Bu kişinin davranışları olağanüstüydü. Jiang Chen'den sadece bir ya da iki yaş daha büyük görünse de olgun bir görünüşü vardı.

 

Eğitim seviyesine bakarak Dao ruhunu henüz aşmadığı söylenebilir ama şüphesiz ki gerçek Qi aleminin tepesindeydi ve on bir meridyen gerçek Qi ustasıydı.

 

Gencin içe işleyen ve derin bakışları vardı. On binlik güçlü bir ordu, onları tamamen göz ardı ettiği için önünde kil figürleri gibiydi. Jiang Chen'e doğru uçtuğu için hedefi açıktı.

 

"Sen Jiang Chen misin?” Olağanüstü bir tutum sergileyen genç, Jiang Chen'e bakarken hafifçe gülümsedi ama gülümsemesinden samimiyeti belli oluyordu.

 

"Ben Jiang Chen. Siz kıymetli kimsiniz?” Jiang Chen biraz şaşkındı.

 

"Kendimi tanıtmama izin verin, bana Ye Rong derler ve Gök Defne Krallığı'ndan geliyorum.” Gencin gülümsemesinde sürekli itaat bekleme ifadesi bulunuyordu.
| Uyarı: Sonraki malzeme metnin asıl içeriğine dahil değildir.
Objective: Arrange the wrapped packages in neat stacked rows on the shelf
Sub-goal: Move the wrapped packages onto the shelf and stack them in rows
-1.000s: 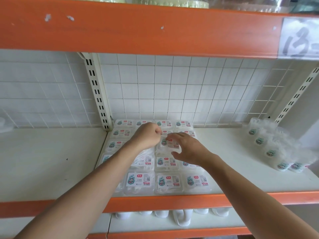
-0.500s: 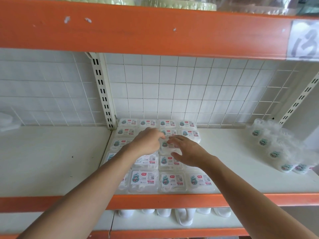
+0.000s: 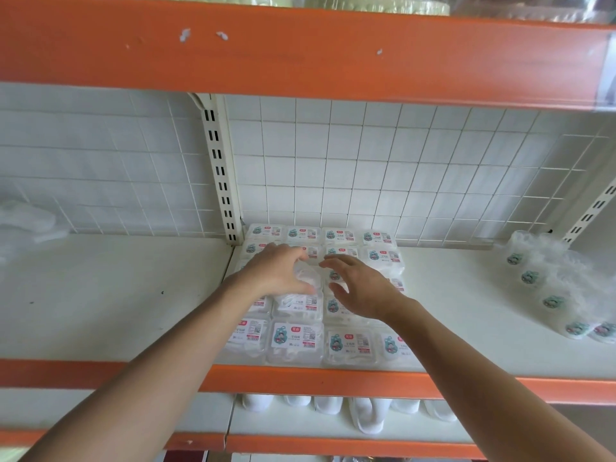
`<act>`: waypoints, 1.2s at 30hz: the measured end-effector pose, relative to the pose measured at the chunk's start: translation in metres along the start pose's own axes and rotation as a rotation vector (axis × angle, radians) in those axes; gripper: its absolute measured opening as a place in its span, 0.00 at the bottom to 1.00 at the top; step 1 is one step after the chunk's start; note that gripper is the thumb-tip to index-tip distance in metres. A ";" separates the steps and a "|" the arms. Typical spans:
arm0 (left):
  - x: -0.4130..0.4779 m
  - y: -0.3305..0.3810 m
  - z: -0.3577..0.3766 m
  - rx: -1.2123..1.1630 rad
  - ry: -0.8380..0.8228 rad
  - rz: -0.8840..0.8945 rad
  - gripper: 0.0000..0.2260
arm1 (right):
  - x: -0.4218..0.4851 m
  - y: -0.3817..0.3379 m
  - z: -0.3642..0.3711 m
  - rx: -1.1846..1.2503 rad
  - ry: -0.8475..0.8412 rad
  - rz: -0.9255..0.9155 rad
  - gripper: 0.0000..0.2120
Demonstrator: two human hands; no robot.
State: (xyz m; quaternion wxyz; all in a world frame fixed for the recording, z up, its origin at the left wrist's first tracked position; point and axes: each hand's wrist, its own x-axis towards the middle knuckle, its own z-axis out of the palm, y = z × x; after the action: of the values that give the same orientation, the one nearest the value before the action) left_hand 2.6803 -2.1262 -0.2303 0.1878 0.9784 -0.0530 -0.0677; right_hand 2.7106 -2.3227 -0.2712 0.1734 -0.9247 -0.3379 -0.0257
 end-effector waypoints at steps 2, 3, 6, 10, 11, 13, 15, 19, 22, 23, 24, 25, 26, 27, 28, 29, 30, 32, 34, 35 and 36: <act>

Başkalarında ilk bıraktığı izlenim, yakınlık duygusuydu.

 

"Gök Defne Krallığı mı?” Jiang Chen'in yüzü hafif duygu izleri gösterdi. "Yanlış hatırlamıyorsam Ye soyadı, Gök Defne Krallığı'nda ulusal soyad."

 

"Heh heh, kardeşim Jiang Chen doğru konuşuyor. Gök Defne Krallığı'ndaki şu anki kralın altında dördüncü prensim.”

 

"Dördüncü Prens?” Jiang Chen gülümsedi. "Gök Defne Krallığı, on altı Krallık ittifakındaki dört büyük krallıktan biri olarak bilinir. Onların gücü otoriter ve varlığı on altı krallığın arasında zirvededir. Neden Prens Ye bu uzak, arka su yerine getiriyor?

 

Ye Rong güldü. "Kardeş Jiang Chen oldukça mütevazı. Şu anda on altı krallıkta Jiang Chen ile ilgili birçok söylentiler ve yeraltı istihbaratları var. İstihbarat yollarım biraz daha geniş, bu yüzden bilgimi diğerlerinden biraz daha erken aldım.”

 

"Heh heh, Prens Ye bile bu şüpheli söylentilere inanıyor mu?

 

 Ye Rong gülümsedi; “Yarı inanıyorum yarı şüphe ediyorum ama…

 

Ye Rong durdu ve on binlik güçlü bir orduya ve yüksek boyunları ve savaş istekleriyle bilinen gururlu Altın Kanat Kılıç kuşlarına göz gezdirdi.

 

"Bunu gördükten sonra inanmaktan başka seçeneğim yok.” Ye Rong oldukça memnun görünüyordu. "Bir adamı namıyla tanımak, yüz yüze tanımak kadar iyi değildir. Görünüşe göre bu geziye sadece erken gelmedim, aynı zamanda çok uygun bir şekilde geldim.”

 

Jiang Chen hafifçe kaşlarını çattı: "Prens Ye, erken veya geç gelip gelmediğinizden emin değilim ancak talihsiz bir zamanda geldiğinizden eminim.”

 

"Haha, bence mükemmel bir zamanda geldim. Elbette kardeş Jiang Chen'in bu yemin için çağrıda bulunmasının nedeni, Karaay Krallığı’nın ordularını taciz etmek için Kılıç kuşlarının hareketliliğinden yararlanmak istemesidir.

 

"Hmm? Bunu nereden biliyorsun?” Jiang Chen gerçekten böyle düşünüyordu ama kim bu gencin tek kelimeyle cennetin sırlarını ortaya dökeceğini hayal ederdi?

 

"Heh heh, ben kardeş Jiang Chen'in yerinde olsaydım, ben de aynısını yapardım. Büyük zihinler benzer düşünürler.

 

Jiang Chen biraz sabırsızca; "Prens Ye, lütfen doğrudan konuşun.”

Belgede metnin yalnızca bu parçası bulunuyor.